- _WHAT THE TASK REQUIRES_:
The listing below should be printed again word for word, without any images.

- _SOURCE DATA_:

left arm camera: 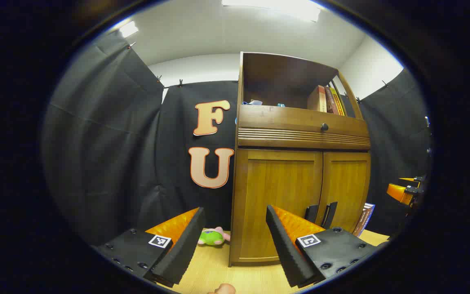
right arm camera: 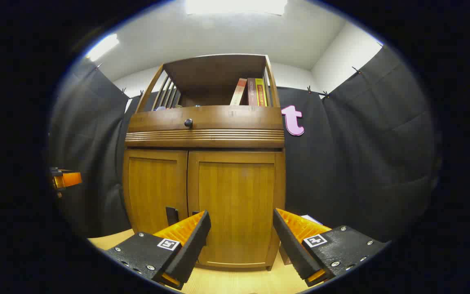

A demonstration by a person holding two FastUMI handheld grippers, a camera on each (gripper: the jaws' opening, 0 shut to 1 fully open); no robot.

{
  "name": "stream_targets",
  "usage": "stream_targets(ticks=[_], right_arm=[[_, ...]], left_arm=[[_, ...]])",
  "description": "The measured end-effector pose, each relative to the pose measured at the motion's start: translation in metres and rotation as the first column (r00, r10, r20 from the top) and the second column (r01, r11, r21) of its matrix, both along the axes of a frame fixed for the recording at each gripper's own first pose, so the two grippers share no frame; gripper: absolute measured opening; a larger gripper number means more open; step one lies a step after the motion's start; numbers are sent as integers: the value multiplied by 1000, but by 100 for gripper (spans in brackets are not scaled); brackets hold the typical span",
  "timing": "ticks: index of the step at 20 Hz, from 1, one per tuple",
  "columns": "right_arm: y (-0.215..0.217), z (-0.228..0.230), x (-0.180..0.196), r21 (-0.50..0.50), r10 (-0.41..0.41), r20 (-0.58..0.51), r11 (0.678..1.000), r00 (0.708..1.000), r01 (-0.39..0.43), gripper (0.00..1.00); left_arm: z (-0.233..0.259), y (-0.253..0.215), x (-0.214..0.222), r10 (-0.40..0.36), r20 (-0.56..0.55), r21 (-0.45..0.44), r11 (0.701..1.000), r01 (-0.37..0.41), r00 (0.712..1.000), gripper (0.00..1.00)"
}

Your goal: Open the right door of the double-door shoe cabinet with the right hand, and open the left door with the left hand.

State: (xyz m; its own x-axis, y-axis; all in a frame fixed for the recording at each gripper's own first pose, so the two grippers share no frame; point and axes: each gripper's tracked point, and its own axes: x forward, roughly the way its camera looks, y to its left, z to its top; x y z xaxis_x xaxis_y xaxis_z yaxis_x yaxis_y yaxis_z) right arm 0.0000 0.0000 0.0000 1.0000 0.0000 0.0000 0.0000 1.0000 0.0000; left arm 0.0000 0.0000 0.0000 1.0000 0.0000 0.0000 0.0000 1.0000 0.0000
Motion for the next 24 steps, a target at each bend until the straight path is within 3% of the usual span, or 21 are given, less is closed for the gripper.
stream_targets(ticks=[2,7,10,24], right_arm=[[0,-7,3,-7,3,-19,1000,1000,-4,95],[1,-7,4,-1,19,-19,1000,1000,-19,94],[-3,-6,4,6,17,-13,1000,1000,-17,94],[15,-21,11,7,45,-31,999,998,-45,94]], left_arm=[[-3,-5,2,-21,-10,-12,1000,20,1000,95],[-3,-8,4,-27,-4,-5,1000,27,1000,99],[-1,-13,4,-35,-7,5,999,35,999,94],[9,-22,-8,-49,18,26,998,49,999,95]])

- _TASK ANSWER_:
left arm camera: 
right arm camera: 

A demonstration by a person holding two FastUMI handheld grippers, a camera on each (gripper: the jaws' opening, 0 shut to 1 fully open); no robot.

{
  "name": "stream_targets",
  "usage": "stream_targets(ticks=[_], right_arm=[[_, ...]], left_arm=[[_, ...]])",
  "description": "The measured end-effector pose, each relative to the pose measured at the motion's start: translation in metres and rotation as the first column (r00, r10, r20 from the top) and the second column (r01, r11, r21) of its matrix, both along the axes of a frame fixed for the recording at each gripper's own first pose, so the two grippers share no frame; gripper: absolute measured opening; a larger gripper number means more open; step one lies a step after the motion's start; numbers are sent as integers: the value multiplied by 1000, but by 100 for gripper (spans in brackets are not scaled); brackets hold the typical span",
  "timing": "ticks: index of the step at 20 Hz, from 1, one per tuple",
  "columns": "right_arm: y (-0.215..0.217), z (-0.228..0.230), x (-0.180..0.196), r21 (-0.50..0.50), r10 (-0.41..0.41), r20 (-0.58..0.51), r11 (0.678..1.000), r00 (0.708..1.000), r01 (-0.39..0.43), gripper (0.00..1.00); left_arm: z (-0.233..0.259), y (-0.253..0.215), x (-0.214..0.222), r10 (-0.40..0.36), r20 (-0.56..0.55), r21 (-0.45..0.44), r11 (0.701..1.000), r01 (-0.37..0.41), r00 (0.712..1.000), gripper (0.00..1.00)"
}

Your goal: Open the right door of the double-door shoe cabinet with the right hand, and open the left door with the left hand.

State: (xyz m; its own x-axis, y-axis; all in a frame fixed for the recording at each gripper's own first pose, so the two grippers share no frame; point and axes: each gripper's tracked point, and its own axes: x forward, roughly the way its camera looks, y to its left, z to its top; x y z xaxis_x xaxis_y xaxis_z yaxis_x yaxis_y yaxis_z) right arm 0.0000 0.0000 0.0000 1.0000 0.0000 0.0000 0.0000 1.0000 0.0000; left arm 0.0000 0.0000 0.0000 1.0000 0.0000 0.0000 0.0000 1.0000 0.0000
Motion for the next 24 steps, a target at each bend until the straight path is within 3% of the usual span, or 21 are given, less is closed for the gripper.
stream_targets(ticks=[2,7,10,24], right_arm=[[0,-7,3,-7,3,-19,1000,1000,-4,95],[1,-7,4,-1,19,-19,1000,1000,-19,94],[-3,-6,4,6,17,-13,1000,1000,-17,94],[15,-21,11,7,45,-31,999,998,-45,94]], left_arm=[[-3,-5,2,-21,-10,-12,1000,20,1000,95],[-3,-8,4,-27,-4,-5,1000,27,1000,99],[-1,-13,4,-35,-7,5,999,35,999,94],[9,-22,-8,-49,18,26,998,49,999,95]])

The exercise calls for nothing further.